Load samples on background thread

Hi there,
I’m a bit confused on how to load samples in a background thread. Just to be on the same page: The first few samples (in my case 4096) are preloaded when the app starts.

But what technique is now the best to load the rest? I tried my luck with a thread pool and it actually works pretty well. Even though the calls to addJob are possibly blocking I couldn’t notice a problematic performance impact.
But now I caught myself thinking a lock free queue would be a better solution. But how exactly would you implement the thread working the queue? A while loop and sleep 1ms if the queue is empty? Cached are only about 5ms so 1ms on Thread::wait could be a bit tuff (especially since 1ms can’t be guaranteed). Would Thread::yield be a better alternative, when the queue is empty?
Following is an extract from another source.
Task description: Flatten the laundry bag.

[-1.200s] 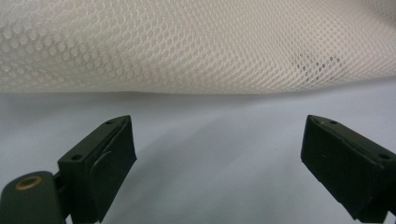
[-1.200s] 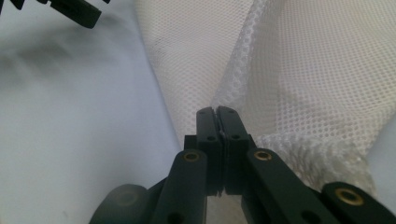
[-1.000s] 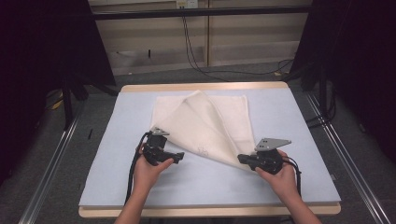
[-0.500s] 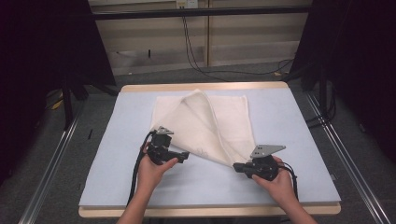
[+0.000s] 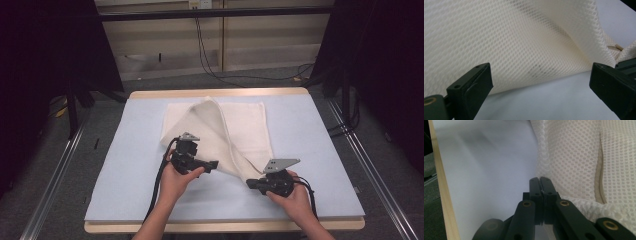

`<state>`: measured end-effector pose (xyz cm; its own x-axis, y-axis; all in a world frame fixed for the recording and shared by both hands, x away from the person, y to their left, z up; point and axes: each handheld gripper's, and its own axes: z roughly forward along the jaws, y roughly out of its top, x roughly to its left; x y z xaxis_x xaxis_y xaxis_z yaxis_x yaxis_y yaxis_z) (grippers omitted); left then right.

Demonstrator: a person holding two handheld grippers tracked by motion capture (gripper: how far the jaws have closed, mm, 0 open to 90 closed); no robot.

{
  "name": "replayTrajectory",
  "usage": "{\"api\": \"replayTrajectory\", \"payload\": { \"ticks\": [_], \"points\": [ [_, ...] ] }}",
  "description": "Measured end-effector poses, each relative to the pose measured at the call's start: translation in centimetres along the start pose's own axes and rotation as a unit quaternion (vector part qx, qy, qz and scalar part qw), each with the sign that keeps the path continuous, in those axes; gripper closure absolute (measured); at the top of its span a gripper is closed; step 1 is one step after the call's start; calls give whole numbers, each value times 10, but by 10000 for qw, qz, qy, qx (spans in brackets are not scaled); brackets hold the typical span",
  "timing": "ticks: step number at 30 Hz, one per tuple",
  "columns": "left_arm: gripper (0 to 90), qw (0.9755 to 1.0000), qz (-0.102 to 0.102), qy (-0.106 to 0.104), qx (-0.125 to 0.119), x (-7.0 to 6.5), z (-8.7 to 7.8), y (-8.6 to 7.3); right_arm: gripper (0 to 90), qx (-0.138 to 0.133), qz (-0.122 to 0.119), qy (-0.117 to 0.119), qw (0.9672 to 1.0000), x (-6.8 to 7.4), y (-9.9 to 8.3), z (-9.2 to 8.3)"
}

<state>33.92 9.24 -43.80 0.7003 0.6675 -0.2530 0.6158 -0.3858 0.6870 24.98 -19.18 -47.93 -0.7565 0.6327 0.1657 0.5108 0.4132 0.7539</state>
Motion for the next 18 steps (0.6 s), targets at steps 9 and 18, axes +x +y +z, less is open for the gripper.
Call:
{"api": "replayTrajectory", "payload": {
  "ticks": [9, 18],
  "points": [
    [57, 9997, -101, -169, -169, -9, 8, 16, 893, 130, -156, -14, 9998, 7, 1, 9],
    [168, 9995, 192, -59, -224, -24, 15, 26, 893, 120, -163, -7, 9998, 7, 1, 10]
  ]
}}
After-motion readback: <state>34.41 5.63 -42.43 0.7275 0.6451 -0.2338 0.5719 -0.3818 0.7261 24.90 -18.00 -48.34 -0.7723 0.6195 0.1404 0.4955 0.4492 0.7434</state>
How should the background thread load the samples? I read a lot about the memory mapped reader but I’m not quite sure how to use it correctly. Should the audio thread use the reader (using MMReader#read…) and the background thread just call MMReader#touchSample? If yes, in what range should the background thread touch the samples (1024, 2048 or am I completely off)?
As I wasn’t sure about the memory mapping, I ended up using only the normal reader. The ThreadPoolJobs read the samples into the audio buffer. (A little side note: I noticed a “weird” behaviour. Even though I perform a thread safe check if the background thread loaded the sample positions I’m accessing on the audio thread, the background thread kind of gets in the audio threads way when writing to the audio buffer while the audio thread is reading from it. The background thread is definitely NOT writing the same sample positions read by the audio thread. But some how the background thread manages to insert “NaN” into the audio buffer. Am I missing something? Shouldn’t I be able to read and write from/to a c-array aka. AudioBuffer concurrently when making sure I don’t do it at the same position?). Besides that, there are no problematic performance issues on this side either.
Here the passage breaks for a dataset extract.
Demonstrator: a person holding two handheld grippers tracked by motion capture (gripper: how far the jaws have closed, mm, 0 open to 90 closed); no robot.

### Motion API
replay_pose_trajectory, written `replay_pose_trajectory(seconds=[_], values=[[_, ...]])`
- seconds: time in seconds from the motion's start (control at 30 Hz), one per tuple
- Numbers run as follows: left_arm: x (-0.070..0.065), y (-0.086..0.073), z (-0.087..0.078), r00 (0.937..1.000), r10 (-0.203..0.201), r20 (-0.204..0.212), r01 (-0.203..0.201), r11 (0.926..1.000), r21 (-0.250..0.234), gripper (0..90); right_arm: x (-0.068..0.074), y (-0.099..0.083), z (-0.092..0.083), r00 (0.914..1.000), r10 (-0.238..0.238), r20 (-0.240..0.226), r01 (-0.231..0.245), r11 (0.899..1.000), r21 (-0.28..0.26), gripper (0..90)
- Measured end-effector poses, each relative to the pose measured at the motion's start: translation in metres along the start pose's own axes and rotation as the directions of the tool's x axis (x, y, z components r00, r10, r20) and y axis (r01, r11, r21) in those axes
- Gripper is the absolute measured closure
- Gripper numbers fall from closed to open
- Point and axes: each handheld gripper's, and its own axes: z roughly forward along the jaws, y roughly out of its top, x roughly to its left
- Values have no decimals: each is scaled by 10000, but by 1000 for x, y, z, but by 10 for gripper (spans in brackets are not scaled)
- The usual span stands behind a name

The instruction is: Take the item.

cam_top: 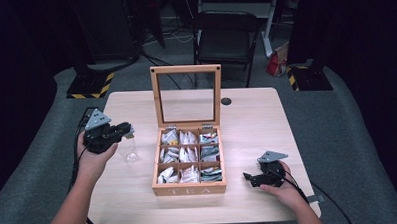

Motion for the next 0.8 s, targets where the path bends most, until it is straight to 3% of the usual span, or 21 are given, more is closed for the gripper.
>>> replay_pose_trajectory(seconds=[0.43,0.8], values=[[15,-16,2,9984,-445,-350,449,9990,91,828,0,0,0,10000,-20,-14,20,10000,12,131],[18,-30,11,9973,-669,-315,681,9969,385,826,-1,0,0,10000,-83,-5,83,10000,0,131]])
I’m not looking to the one correct answer that solves all my problems, just for some advice or experience concerning background threading the sample loading. :slight_smile:

Cheers!

I’m just spit balling here, but as far as the queue goes, my first thought would be to try making an encapsulated thread object that’s safe to wake/start from the realtime thread, possibly like this:

struct RealtimeStartableThread : public juce::Thread, private juce::AsyncUpdater
{
    RealtimeStartableThread()
    {
        triggerAsyncUpdate();
    }

private:
    void handleAsyncUpdate() final
    {
        startThread();
    }
};

the call to triggerAsyncUpdate might be blocking, but you said that you haven’t noticed a performance impact with your current usage of ThreadPool::addJob, so… ¯_(ツ)_/¯

The idea here would be that you have some sort of struct that contains a set of these objects, and then when you need to load a new sample, you just create a new RealtimeStartableThread object, directly in the call from the realtime thread, and theoretically the new thread should be started asynchronously by the message thread.

Hope this helps.

The thread pool has the big advantage of splitting the cpu power for all the samples that what to be loaded. A 15 sec samples could ruin the days for all the other samples being started simultaneously as the 15 sec sample takes “for ever” to load. The thread pool jobs only load a small amount of the sample in the runMethod and the return “needsToRunAgain” so the 15 sec sample is split up into small pieces.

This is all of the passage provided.